* [Instructions for the task] For the copy, please give all of the data again exactly and leave the pictures out.

* [Information supplied]
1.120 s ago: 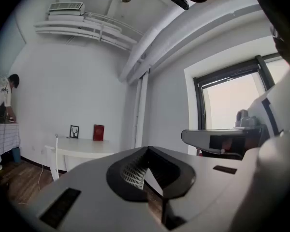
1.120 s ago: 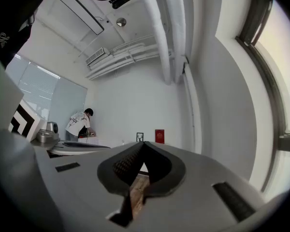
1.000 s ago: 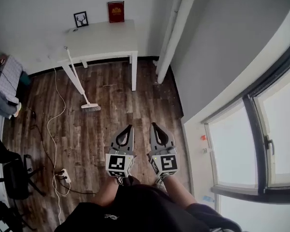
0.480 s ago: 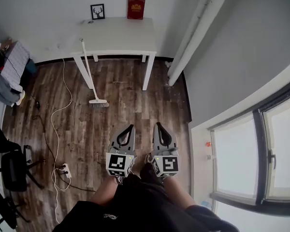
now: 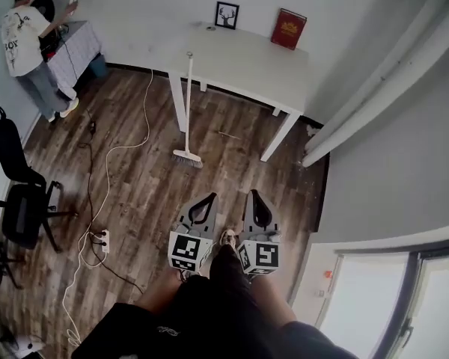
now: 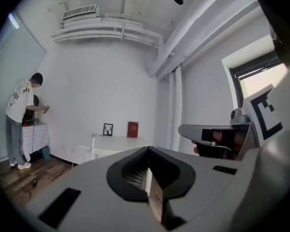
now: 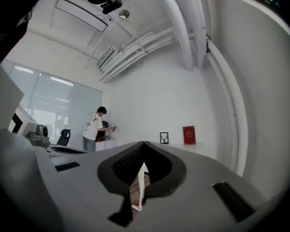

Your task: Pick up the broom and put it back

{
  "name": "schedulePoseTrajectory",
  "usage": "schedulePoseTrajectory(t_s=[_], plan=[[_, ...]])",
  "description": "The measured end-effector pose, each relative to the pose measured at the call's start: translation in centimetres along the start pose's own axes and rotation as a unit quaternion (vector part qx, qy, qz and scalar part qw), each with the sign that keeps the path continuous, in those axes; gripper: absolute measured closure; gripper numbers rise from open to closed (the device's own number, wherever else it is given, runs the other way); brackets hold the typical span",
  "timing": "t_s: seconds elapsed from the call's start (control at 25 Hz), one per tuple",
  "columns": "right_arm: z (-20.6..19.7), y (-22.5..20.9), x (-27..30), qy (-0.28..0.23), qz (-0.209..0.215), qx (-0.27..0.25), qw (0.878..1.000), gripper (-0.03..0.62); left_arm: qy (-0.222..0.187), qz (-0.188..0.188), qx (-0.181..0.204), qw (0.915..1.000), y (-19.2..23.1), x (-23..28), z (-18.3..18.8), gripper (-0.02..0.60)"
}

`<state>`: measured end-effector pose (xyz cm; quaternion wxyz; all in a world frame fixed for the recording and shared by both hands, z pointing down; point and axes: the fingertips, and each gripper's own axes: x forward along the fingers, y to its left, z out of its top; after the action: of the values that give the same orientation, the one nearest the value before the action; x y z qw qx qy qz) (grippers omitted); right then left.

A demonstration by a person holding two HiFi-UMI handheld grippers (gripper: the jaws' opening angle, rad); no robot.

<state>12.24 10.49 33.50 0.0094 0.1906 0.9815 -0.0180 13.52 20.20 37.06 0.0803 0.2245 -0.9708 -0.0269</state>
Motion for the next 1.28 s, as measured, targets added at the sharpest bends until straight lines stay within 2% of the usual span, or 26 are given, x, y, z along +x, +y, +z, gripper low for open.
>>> schedulePoseTrajectory(t_s=[0.24,0.4,0.6,0.76,0.92,1.08,1.28], plan=[[0.9,-3.2,7.9,-0.006,0.054,0.002,0.999,0.572,-0.007,0.041,-0.005,0.9991,2.6,6.6,2.4,0.581],[0.4,-5.8,11.5,-0.001,0.071,0.01,0.997,0.572,-0.001,0.061,-0.011,0.9981,3.8,10.6,2.6,0.581],[-0.9,-6.9,15.8,0.016,0.107,0.015,0.994,0.572,0.006,0.102,-0.029,0.9944,6.4,14.0,2.6,0.58],[-1.9,-5.9,18.1,0.028,0.136,0.01,0.99,0.572,0.014,0.123,-0.045,0.9913,8.4,15.4,2.0,0.58],[-2.9,-4.3,20.9,0.04,0.161,0.014,0.986,0.572,0.024,0.152,-0.044,0.987,11.7,16.1,1.6,0.58],[-4.4,-2.2,23.8,0.055,0.175,0.006,0.983,0.572,0.023,0.174,-0.05,0.9832,16.0,16.0,0.9,0.58],[-6.4,1.8,28.8,0.072,0.187,0.002,0.98,0.572,0.02,0.188,-0.081,0.9785,22.1,16.4,-0.7,0.58]])
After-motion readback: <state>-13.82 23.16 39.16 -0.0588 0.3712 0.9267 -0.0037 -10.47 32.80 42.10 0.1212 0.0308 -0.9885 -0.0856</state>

* [Response box]
1.120 s ago: 
1.120 s ago: 
1.000 s ago: 
0.480 s ago: 
now: 
now: 
now: 

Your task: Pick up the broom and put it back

{
  "name": "schedulePoseTrajectory",
  "usage": "schedulePoseTrajectory(t_s=[_], plan=[[_, ...]])",
  "description": "The measured end-effector pose, each relative to the pose measured at the call's start: translation in centimetres along the start pose's own axes and rotation as a unit quaternion (vector part qx, qy, qz and scalar part qw), each with the sign that keeps the path continuous, in those axes; gripper: absolute measured closure; gripper numbers rise from open to closed (the device's own number, wherever else it is given, runs the other way); brackets hold the typical span",
  "timing": "t_s: seconds elapsed from the call's start (control at 25 Hz), one per tuple",
  "columns": "right_arm: z (-20.6..19.7), y (-22.5..20.9), x (-27..30), qy (-0.28..0.23), qz (-0.209..0.215), qx (-0.27..0.25), qw (0.878..1.000), gripper (-0.03..0.62); left_arm: qy (-0.222..0.187), qz (-0.188..0.188), qx (-0.181..0.204), qw (0.915..1.000), y (-19.2..23.1), x (-23..28), z (-18.3..18.8), gripper (-0.02..0.60)"
}

`<state>`: measured end-effector pose (xyz cm; quaternion wxyz; all in a world frame fixed for the recording and shared by both hands, z pointing down; point and axes: the fingertips, and each gripper's own axes: x forward along the fingers, y to its left, z out of its top; after the action: of the values that give the same orientation, the one nearest the value before the action; x y z qw qx qy qz) (grippers omitted); right then left.

A demonstration by a person holding two HiFi-UMI handheld grippers (gripper: the jaws' opening angle, rad); no robot.

<state>12.24 10.49 33.50 0.0094 0.1906 0.9815 -0.0180 13.52 20.20 37.06 0.0803 0.2245 -0.9708 -0.0269</state>
Motion for the next 1.28 s, as measured, targets added at the sharpest bends until straight lines stay within 2% of the usual span, or 26 are given, x, y, z along +x, +y, +z, gripper low for open.
>>> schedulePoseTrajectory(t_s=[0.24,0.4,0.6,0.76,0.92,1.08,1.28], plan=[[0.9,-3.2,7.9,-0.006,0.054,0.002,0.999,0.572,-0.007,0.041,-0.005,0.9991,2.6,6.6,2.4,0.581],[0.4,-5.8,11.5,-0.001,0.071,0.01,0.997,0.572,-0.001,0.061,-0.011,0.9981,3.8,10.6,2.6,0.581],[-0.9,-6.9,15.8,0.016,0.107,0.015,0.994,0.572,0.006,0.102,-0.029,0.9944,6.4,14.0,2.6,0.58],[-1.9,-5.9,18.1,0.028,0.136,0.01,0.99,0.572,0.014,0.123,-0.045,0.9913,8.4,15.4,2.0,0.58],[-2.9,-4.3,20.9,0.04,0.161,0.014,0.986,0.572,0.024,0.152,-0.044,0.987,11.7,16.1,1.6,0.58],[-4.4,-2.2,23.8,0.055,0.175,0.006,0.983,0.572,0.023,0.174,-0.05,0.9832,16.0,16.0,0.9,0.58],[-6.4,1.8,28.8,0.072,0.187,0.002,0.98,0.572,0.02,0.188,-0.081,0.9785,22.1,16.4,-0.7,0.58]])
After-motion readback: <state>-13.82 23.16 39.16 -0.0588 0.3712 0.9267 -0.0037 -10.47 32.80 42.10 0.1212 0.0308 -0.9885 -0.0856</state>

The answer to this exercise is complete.